• _WHAT IS BEING ASKED_: Some lines of the records below include the word "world". Report how many, and write nothing besides the number.

• _RECORDED DATA_:

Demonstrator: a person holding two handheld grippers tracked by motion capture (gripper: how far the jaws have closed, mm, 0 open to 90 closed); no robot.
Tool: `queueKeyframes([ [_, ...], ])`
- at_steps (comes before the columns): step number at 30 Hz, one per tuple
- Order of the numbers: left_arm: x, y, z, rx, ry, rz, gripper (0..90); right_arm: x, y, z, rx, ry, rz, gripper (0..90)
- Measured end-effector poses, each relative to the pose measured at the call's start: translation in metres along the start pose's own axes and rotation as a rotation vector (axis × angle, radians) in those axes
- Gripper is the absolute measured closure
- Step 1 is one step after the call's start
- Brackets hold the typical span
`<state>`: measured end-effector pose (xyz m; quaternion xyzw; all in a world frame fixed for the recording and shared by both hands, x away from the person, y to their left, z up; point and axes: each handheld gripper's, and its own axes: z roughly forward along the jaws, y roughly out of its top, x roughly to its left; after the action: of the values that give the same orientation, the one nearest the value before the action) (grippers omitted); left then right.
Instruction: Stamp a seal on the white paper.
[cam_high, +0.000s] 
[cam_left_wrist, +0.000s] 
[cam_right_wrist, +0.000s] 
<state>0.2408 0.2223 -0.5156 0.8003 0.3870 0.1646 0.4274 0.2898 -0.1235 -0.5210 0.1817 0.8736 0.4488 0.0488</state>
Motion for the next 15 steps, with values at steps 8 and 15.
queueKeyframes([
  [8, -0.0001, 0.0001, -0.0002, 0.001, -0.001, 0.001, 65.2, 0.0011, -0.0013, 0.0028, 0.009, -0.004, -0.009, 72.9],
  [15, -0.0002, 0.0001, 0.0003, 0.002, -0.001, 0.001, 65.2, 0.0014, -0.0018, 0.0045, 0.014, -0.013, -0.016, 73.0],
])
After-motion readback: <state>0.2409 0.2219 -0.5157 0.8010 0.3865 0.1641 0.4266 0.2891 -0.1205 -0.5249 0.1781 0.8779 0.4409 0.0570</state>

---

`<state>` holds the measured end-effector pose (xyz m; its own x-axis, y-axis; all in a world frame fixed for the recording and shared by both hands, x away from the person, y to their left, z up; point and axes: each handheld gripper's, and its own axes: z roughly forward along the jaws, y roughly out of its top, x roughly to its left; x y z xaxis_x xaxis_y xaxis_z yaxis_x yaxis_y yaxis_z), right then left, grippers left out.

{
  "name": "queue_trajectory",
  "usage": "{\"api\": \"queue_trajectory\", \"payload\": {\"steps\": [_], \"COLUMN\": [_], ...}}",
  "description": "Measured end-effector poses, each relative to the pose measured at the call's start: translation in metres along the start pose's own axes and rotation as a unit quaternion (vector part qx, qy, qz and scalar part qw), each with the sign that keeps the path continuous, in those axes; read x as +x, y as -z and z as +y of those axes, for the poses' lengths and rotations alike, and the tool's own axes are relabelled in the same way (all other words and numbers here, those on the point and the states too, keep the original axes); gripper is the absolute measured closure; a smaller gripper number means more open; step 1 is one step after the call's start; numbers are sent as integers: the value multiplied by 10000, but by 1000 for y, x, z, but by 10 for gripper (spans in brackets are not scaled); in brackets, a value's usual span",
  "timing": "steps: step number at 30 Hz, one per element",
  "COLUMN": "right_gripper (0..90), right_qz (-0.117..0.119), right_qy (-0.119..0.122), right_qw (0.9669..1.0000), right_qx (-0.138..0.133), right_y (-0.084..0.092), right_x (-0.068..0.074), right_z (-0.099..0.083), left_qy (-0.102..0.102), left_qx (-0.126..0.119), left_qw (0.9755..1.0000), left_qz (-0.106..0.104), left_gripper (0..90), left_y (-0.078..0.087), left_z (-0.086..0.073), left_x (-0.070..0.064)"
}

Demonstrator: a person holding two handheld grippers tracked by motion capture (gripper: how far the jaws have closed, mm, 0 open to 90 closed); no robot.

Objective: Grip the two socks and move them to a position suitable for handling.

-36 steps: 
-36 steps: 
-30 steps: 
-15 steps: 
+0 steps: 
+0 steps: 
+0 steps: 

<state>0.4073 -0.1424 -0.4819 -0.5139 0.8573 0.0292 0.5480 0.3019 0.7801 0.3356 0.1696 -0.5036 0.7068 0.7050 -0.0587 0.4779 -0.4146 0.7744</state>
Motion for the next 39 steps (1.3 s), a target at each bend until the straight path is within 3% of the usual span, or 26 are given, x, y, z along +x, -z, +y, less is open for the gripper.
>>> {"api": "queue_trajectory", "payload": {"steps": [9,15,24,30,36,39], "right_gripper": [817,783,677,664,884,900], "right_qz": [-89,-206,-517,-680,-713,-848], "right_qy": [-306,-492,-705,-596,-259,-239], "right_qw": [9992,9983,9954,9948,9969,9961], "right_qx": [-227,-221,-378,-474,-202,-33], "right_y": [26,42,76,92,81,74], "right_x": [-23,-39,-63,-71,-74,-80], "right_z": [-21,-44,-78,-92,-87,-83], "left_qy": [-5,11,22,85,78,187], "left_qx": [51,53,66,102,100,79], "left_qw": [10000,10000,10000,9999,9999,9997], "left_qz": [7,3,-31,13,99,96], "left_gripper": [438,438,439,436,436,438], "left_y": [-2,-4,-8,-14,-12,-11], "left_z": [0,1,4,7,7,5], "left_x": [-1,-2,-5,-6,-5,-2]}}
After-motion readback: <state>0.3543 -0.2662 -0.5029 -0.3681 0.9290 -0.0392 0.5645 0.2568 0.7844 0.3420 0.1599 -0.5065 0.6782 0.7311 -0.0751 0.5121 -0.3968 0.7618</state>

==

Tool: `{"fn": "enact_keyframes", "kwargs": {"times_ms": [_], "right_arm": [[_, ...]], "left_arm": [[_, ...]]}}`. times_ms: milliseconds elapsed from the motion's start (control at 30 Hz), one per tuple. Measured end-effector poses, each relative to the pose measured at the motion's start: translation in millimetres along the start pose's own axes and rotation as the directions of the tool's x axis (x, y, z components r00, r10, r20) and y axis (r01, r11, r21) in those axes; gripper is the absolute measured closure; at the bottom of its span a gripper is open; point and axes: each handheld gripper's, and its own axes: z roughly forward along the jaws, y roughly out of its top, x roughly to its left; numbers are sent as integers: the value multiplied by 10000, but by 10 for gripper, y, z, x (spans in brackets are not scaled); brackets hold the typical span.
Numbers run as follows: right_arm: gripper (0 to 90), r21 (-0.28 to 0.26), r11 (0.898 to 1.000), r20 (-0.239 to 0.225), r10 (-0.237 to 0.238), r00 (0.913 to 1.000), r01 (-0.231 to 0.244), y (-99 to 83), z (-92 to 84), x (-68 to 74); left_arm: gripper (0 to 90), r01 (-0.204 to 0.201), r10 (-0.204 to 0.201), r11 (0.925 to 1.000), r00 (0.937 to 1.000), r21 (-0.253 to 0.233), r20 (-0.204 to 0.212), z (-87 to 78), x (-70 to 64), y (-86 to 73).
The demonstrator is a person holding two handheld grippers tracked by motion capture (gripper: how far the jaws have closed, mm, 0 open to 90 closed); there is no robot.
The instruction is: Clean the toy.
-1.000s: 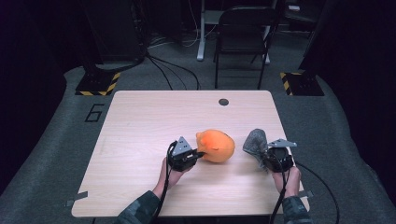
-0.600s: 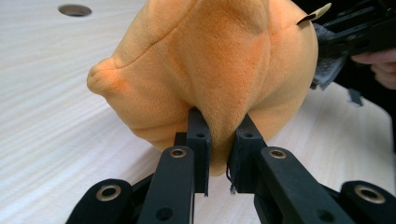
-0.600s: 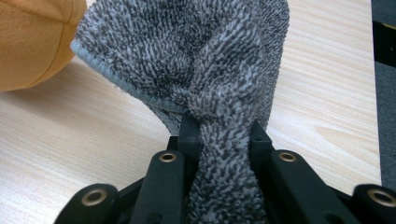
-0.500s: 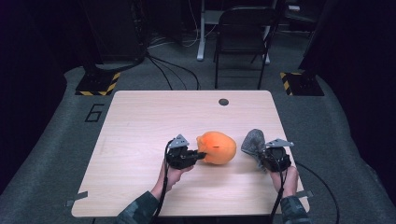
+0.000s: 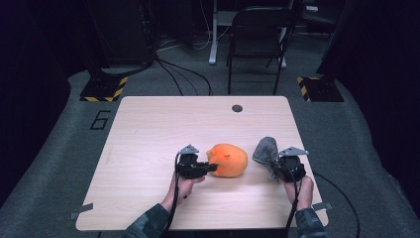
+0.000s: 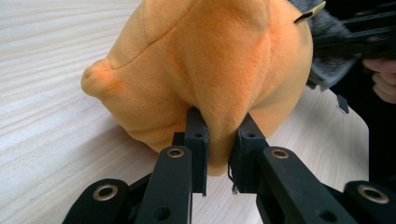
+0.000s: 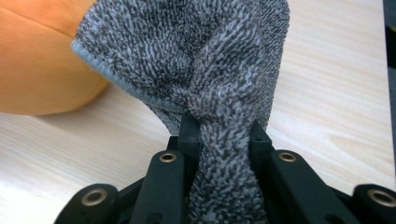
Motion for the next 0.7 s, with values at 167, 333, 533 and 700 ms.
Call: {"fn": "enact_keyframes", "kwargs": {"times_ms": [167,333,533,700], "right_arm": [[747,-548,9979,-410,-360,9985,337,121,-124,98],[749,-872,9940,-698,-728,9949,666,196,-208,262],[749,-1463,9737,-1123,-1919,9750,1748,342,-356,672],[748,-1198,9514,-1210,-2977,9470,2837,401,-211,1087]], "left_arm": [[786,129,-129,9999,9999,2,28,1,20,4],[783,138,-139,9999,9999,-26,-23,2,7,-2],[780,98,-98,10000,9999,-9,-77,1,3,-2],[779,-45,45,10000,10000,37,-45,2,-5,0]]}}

• _EXPECTED OUTPUT_: 2